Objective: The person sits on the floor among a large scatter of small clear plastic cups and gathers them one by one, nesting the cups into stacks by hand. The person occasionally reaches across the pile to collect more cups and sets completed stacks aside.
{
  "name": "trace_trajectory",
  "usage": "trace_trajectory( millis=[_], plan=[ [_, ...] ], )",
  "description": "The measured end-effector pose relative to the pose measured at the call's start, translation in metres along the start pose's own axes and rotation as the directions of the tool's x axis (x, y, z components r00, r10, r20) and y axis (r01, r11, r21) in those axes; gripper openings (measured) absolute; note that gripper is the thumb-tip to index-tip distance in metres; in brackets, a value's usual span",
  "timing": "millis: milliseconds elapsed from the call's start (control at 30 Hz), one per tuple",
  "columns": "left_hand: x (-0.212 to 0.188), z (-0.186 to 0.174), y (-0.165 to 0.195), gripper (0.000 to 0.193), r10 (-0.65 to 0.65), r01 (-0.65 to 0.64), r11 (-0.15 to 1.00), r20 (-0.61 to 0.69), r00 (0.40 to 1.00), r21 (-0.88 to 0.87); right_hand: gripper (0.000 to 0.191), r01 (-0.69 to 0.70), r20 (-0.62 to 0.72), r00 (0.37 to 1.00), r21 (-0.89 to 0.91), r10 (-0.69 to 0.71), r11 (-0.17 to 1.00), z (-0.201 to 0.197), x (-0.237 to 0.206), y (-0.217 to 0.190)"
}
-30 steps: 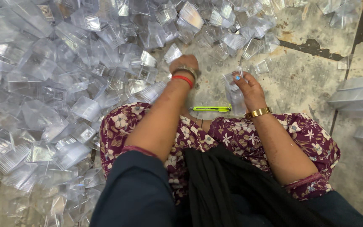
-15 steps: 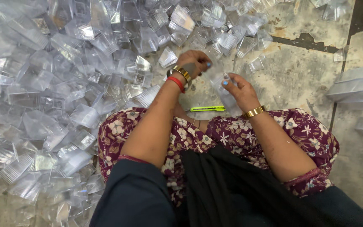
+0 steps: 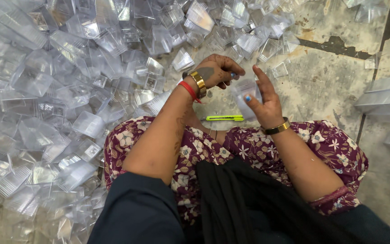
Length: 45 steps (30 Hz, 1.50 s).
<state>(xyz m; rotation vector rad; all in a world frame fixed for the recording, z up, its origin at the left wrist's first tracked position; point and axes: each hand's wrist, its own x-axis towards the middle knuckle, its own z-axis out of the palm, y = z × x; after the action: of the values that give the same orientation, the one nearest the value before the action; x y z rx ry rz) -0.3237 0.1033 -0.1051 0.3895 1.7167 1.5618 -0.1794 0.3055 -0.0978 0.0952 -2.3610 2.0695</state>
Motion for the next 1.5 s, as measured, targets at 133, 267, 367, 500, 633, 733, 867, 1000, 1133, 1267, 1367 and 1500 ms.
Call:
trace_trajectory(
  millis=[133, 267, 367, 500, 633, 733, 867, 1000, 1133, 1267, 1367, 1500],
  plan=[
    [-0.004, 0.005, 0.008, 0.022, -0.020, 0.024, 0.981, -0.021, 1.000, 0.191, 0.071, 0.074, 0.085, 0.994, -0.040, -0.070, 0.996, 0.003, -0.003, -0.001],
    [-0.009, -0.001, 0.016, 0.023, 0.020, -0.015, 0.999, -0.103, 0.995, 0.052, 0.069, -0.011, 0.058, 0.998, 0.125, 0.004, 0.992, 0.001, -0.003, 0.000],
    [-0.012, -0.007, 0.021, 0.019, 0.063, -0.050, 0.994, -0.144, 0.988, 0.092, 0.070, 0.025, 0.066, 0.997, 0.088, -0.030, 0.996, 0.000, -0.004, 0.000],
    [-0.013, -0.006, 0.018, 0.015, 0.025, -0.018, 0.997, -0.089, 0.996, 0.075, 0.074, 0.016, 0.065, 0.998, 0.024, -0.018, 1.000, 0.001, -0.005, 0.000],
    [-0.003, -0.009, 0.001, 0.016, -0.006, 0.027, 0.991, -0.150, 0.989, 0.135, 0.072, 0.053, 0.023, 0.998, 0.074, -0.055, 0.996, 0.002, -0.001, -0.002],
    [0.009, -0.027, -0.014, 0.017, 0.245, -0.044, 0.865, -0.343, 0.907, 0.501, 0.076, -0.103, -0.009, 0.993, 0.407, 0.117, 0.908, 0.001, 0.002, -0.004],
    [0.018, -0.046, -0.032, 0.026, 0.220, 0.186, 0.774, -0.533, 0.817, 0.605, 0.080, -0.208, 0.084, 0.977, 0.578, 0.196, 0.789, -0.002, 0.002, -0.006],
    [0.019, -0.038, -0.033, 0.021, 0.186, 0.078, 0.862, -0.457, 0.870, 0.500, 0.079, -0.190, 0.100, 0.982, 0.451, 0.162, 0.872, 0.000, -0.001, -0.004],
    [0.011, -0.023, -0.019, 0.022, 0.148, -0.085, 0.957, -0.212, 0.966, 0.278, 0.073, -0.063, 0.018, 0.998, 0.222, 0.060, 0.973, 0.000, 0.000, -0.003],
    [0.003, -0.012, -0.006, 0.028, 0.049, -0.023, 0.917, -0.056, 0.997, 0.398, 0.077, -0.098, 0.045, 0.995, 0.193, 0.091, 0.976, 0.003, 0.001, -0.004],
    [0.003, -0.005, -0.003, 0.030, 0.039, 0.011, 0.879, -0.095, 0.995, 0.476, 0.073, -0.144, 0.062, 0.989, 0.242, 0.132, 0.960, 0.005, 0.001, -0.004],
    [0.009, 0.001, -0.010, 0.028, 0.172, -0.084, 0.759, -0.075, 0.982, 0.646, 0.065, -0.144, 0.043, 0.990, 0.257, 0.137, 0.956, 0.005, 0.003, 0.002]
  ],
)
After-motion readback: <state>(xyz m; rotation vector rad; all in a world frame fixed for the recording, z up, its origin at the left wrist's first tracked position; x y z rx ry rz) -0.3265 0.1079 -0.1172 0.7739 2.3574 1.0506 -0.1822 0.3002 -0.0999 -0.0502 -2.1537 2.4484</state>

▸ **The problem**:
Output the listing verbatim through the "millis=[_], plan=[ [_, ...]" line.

▸ **Output of the exercise**:
Objective: The person sits on the floor among a large scatter of small clear plastic cups and gathers them one by one, nesting the cups into stacks by hand. The person occasionally reaches across the pile to collect more cups and sets completed stacks aside.
{
  "name": "trace_trajectory",
  "usage": "trace_trajectory( millis=[_], plan=[ [_, ...] ], )",

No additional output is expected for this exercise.